Leaving the pictures aside, repeat every line below exactly.
---
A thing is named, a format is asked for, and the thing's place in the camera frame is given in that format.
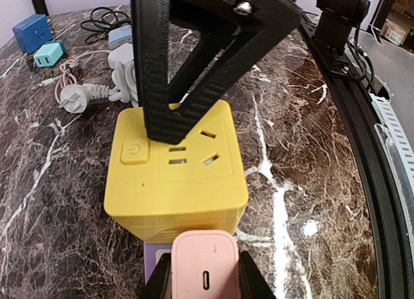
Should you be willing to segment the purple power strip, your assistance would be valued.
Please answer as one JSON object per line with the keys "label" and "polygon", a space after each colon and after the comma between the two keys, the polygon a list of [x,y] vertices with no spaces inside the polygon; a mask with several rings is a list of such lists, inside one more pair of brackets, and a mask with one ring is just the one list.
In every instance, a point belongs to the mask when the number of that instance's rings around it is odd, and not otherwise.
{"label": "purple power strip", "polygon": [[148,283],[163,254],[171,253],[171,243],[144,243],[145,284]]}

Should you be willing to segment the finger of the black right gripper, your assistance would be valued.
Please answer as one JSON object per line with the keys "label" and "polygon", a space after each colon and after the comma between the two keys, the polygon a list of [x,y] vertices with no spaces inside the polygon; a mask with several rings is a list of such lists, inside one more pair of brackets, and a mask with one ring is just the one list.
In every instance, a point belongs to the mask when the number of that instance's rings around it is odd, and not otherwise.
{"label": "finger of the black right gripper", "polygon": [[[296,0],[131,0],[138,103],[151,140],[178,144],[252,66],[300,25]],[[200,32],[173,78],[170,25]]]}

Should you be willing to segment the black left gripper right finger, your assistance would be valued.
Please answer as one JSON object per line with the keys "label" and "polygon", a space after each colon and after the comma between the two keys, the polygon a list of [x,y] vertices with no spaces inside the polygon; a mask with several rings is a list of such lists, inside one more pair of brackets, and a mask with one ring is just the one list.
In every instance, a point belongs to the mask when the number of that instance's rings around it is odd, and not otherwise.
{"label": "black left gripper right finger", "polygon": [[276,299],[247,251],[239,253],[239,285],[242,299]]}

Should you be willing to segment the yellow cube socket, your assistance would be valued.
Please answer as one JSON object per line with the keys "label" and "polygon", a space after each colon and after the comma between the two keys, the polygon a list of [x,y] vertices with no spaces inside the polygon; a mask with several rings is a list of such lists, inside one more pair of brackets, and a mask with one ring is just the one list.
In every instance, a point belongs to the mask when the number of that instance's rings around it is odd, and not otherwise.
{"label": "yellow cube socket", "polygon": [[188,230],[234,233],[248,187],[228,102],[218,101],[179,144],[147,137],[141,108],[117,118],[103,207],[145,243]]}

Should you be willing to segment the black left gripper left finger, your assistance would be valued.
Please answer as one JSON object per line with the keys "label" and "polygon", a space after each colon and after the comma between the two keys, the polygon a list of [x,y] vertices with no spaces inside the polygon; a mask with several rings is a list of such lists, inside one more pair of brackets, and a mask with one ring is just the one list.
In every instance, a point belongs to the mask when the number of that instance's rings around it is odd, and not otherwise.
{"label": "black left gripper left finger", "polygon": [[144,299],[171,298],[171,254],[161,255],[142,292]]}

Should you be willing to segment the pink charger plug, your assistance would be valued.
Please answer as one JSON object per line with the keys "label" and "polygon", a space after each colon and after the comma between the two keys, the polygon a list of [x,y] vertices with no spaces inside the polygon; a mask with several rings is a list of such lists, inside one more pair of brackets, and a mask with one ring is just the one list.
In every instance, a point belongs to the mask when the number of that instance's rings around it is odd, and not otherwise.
---
RESPONSE TO THE EXERCISE:
A thing is named, a format is asked for, and the thing's place in the camera frame is given in that format.
Should you be willing to segment the purple power strip, your assistance would be valued.
Please answer as one JSON object per line with the keys "label" and "polygon", a space after each colon and after the comma between the two keys, the polygon a list of [x,y] vertices with no spaces inside the polygon; a mask with several rings is a list of such lists, inside one more pair of brackets, and a mask with one ring is just the one list.
In every instance, a point belongs to the mask when the number of that instance's rings around it is odd, and not otherwise.
{"label": "purple power strip", "polygon": [[148,283],[163,254],[171,253],[171,243],[144,243],[145,284]]}

Should you be willing to segment the finger of the black right gripper, your assistance would be valued.
Please answer as one JSON object per line with the keys "label" and "polygon", a space after each colon and after the comma between the two keys, the polygon a list of [x,y] vertices with no spaces inside the polygon; a mask with several rings is a list of such lists, inside one more pair of brackets, and a mask with one ring is just the one list.
In every instance, a point belongs to the mask when the number of that instance's rings around it is odd, and not otherwise.
{"label": "finger of the black right gripper", "polygon": [[[296,0],[131,0],[138,103],[151,140],[178,144],[252,66],[300,25]],[[200,32],[173,78],[170,25]]]}

Should you be willing to segment the black left gripper right finger, your assistance would be valued.
Please answer as one JSON object per line with the keys "label" and "polygon", a space after each colon and after the comma between the two keys, the polygon a list of [x,y] vertices with no spaces inside the polygon; a mask with several rings is a list of such lists, inside one more pair of brackets, and a mask with one ring is just the one list.
In every instance, a point belongs to the mask when the number of that instance's rings around it is odd, and not otherwise.
{"label": "black left gripper right finger", "polygon": [[276,299],[247,251],[239,253],[239,285],[242,299]]}

Should you be willing to segment the yellow cube socket, your assistance would be valued.
Please answer as one JSON object per line with the keys "label" and "polygon", a space after each colon and after the comma between the two keys, the polygon a list of [x,y] vertices with no spaces inside the polygon; a mask with several rings is a list of such lists, inside one more pair of brackets, and a mask with one ring is just the one list.
In every instance, a point belongs to the mask when the number of that instance's rings around it is odd, and not otherwise.
{"label": "yellow cube socket", "polygon": [[188,230],[234,233],[248,187],[228,102],[218,101],[179,144],[147,137],[141,108],[117,118],[103,207],[145,243]]}

Should you be willing to segment the black left gripper left finger, your assistance would be valued.
Please answer as one JSON object per line with the keys "label" and "polygon", a space after each colon and after the comma between the two keys, the polygon a list of [x,y] vertices with no spaces inside the polygon; a mask with several rings is a list of such lists, inside one more pair of brackets, and a mask with one ring is just the one list.
In every instance, a point belongs to the mask when the number of that instance's rings around it is odd, and not otherwise.
{"label": "black left gripper left finger", "polygon": [[144,299],[171,298],[171,254],[161,255],[142,292]]}

Should you be willing to segment the pink charger plug, your assistance would be valued.
Please answer as one JSON object per line with the keys "label" and "polygon", a space after each colon and after the comma between the two keys, the polygon a list of [x,y] vertices with no spaces inside the polygon; a mask with several rings is a list of such lists, inside one more pair of brackets, and a mask with one ring is just the one list.
In every instance, a point belongs to the mask when the number of that instance's rings around it is odd, and not otherwise.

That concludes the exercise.